L'interdiction d'affichage des produits du tabac, en vigueur depuis le 1er avril 2025, conduit parfois à des situations kafkaïennes.
Dans le magasin de journaux Relay, situé dans le hall des départs très fréquenté de la gare de Gand-Saint-Pierre, le propriétaire doit fermer deux fois par jour pour réapprovisionner les rayons. Au grand dam des voyageurs. Mais pour le propriétaire, cela représente deux fois un quart d'heure ou une demi-heure de perte de chiffre d'affaires.

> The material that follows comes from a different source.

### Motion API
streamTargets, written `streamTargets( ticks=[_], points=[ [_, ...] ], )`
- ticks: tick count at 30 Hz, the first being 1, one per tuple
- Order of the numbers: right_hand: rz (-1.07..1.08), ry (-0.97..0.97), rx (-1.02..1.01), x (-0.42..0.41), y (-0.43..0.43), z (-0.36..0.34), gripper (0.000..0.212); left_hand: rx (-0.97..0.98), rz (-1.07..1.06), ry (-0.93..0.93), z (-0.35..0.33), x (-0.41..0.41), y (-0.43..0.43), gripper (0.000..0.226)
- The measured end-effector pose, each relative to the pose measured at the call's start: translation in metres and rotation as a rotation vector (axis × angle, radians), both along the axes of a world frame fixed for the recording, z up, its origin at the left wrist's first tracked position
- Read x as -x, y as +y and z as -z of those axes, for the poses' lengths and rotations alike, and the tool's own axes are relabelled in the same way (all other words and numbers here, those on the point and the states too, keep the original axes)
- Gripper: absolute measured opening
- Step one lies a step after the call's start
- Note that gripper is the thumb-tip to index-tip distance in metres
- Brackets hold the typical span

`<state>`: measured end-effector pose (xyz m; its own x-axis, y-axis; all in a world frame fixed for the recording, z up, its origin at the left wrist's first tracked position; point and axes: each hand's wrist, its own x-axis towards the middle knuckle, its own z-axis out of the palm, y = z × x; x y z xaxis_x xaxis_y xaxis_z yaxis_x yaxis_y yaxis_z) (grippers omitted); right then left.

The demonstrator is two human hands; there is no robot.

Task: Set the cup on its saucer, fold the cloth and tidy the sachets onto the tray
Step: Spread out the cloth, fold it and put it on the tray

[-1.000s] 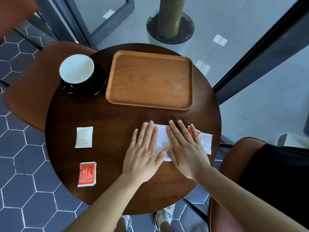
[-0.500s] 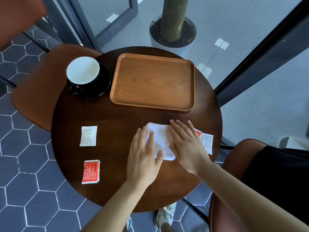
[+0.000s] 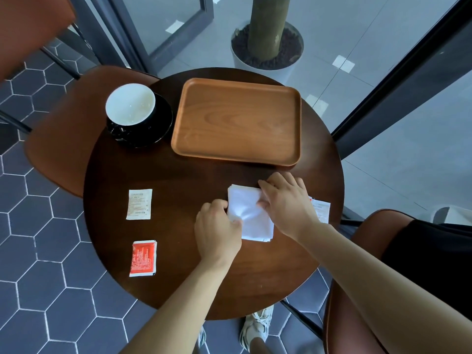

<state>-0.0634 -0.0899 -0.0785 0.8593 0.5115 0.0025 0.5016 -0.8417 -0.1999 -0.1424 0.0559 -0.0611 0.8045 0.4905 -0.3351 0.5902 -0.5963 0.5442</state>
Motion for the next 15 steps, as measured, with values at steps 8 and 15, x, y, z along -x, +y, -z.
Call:
streamTargets(
  ticks=[8,15],
  points=[
    [0.088,0.113,-0.086,-0.001,0.0,-0.009,0.024,0.048,0.062,-0.133,-0.005,0.0,0.006,0.019],
    [0.155,0.375,-0.36,0.005,-0.008,-0.028,0.027,0.362,-0.069,-0.278,-0.015,-0.001,0.03,0.028]
  ],
)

À l'heure de pointe, quelque 180 clients entrent et sortent du magasin toutes les heures, et ils sont tous pressés d'attraper le train.

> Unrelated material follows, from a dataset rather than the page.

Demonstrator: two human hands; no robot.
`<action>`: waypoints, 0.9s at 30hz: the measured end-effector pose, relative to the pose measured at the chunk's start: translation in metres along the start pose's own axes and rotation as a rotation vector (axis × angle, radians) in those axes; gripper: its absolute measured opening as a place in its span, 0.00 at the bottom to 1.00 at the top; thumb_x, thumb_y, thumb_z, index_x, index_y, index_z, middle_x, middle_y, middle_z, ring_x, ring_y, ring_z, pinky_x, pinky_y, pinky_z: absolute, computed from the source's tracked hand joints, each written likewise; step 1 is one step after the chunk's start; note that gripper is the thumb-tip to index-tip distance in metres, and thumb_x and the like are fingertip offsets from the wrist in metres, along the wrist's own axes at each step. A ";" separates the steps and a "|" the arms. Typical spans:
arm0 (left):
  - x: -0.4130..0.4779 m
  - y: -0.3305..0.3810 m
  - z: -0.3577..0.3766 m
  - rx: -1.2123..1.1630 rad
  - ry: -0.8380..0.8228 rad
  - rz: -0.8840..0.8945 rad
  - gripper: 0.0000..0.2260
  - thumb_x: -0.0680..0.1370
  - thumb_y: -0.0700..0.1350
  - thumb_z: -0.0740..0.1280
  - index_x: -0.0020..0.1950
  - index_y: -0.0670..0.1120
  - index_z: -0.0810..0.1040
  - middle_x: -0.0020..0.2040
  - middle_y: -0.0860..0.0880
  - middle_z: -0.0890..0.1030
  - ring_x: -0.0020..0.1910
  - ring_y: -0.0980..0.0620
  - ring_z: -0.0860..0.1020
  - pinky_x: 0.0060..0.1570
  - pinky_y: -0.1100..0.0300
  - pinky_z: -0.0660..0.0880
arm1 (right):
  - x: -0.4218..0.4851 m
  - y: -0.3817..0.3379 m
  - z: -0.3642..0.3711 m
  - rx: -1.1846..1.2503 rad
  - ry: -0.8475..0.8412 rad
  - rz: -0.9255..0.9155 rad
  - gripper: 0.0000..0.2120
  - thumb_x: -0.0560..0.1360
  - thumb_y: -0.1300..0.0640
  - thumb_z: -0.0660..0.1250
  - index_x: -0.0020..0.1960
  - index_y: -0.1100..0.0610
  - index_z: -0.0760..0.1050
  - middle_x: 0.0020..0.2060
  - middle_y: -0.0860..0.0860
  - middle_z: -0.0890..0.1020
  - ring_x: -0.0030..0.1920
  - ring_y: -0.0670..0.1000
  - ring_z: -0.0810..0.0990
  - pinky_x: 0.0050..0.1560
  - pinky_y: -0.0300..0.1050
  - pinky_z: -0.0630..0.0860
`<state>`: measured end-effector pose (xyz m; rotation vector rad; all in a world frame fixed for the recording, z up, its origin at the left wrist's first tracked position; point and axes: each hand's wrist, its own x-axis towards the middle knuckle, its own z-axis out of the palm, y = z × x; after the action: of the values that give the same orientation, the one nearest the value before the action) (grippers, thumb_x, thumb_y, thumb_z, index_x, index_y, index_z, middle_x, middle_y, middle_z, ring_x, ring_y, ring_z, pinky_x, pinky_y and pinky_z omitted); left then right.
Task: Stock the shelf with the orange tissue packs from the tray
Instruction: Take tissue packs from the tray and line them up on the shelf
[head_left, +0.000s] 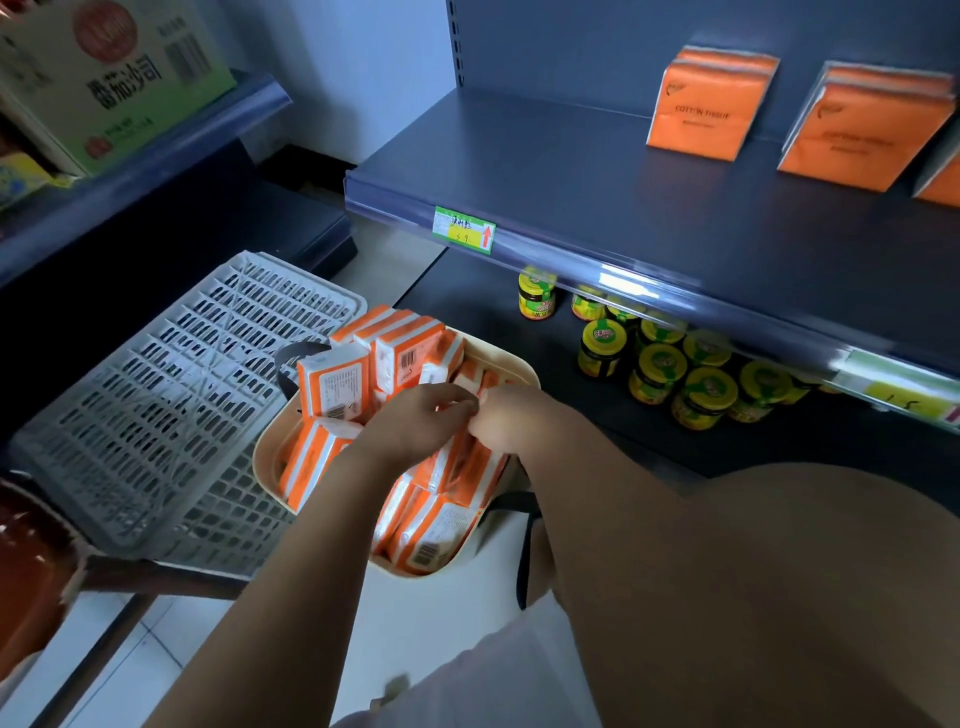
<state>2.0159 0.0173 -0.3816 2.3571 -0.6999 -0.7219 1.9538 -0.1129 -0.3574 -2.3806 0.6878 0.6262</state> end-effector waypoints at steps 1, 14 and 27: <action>0.000 -0.001 -0.001 0.004 -0.021 -0.033 0.14 0.84 0.55 0.63 0.67 0.56 0.81 0.66 0.53 0.80 0.63 0.51 0.78 0.61 0.52 0.74 | -0.003 0.000 -0.002 0.047 0.034 -0.009 0.16 0.82 0.53 0.62 0.66 0.57 0.78 0.59 0.56 0.82 0.60 0.60 0.81 0.56 0.51 0.77; -0.009 0.015 -0.020 -0.359 0.543 -0.002 0.23 0.75 0.40 0.72 0.69 0.54 0.76 0.58 0.56 0.82 0.54 0.52 0.81 0.57 0.46 0.81 | -0.030 0.007 -0.044 0.690 0.560 0.062 0.16 0.79 0.63 0.58 0.66 0.57 0.62 0.50 0.59 0.81 0.48 0.63 0.82 0.47 0.53 0.78; -0.041 0.138 -0.042 -0.700 0.790 0.474 0.10 0.81 0.35 0.70 0.61 0.42 0.86 0.60 0.52 0.85 0.64 0.58 0.81 0.68 0.62 0.73 | -0.079 0.027 -0.109 1.607 0.444 -0.215 0.15 0.84 0.61 0.63 0.69 0.52 0.73 0.57 0.57 0.84 0.48 0.58 0.88 0.58 0.55 0.82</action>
<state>1.9701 -0.0386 -0.2506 1.5343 -0.4938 0.1797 1.9074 -0.1753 -0.2438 -0.9869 0.6669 -0.4937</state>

Un papier est accroché à la vitrine : "En raison de la nouvelle loi, nous sommes obligés de fermer à des heures irrégulières pour nous réapprovisionner en cigarettes et en tabac afin de pouvoir vous servir à nouveau correctement par la suite."
Le propriétaire estime qu'il est trop risqué de réapprovisionner les rayons entre-temps, alors que les clients peuvent entrer à tout moment. Les amendes ne sont pas un sujet de plaisanterie. Les propriétaires de magasins qui ne respectent pas les règles risquent de devoir payer de 2 000 à 800 000 euros.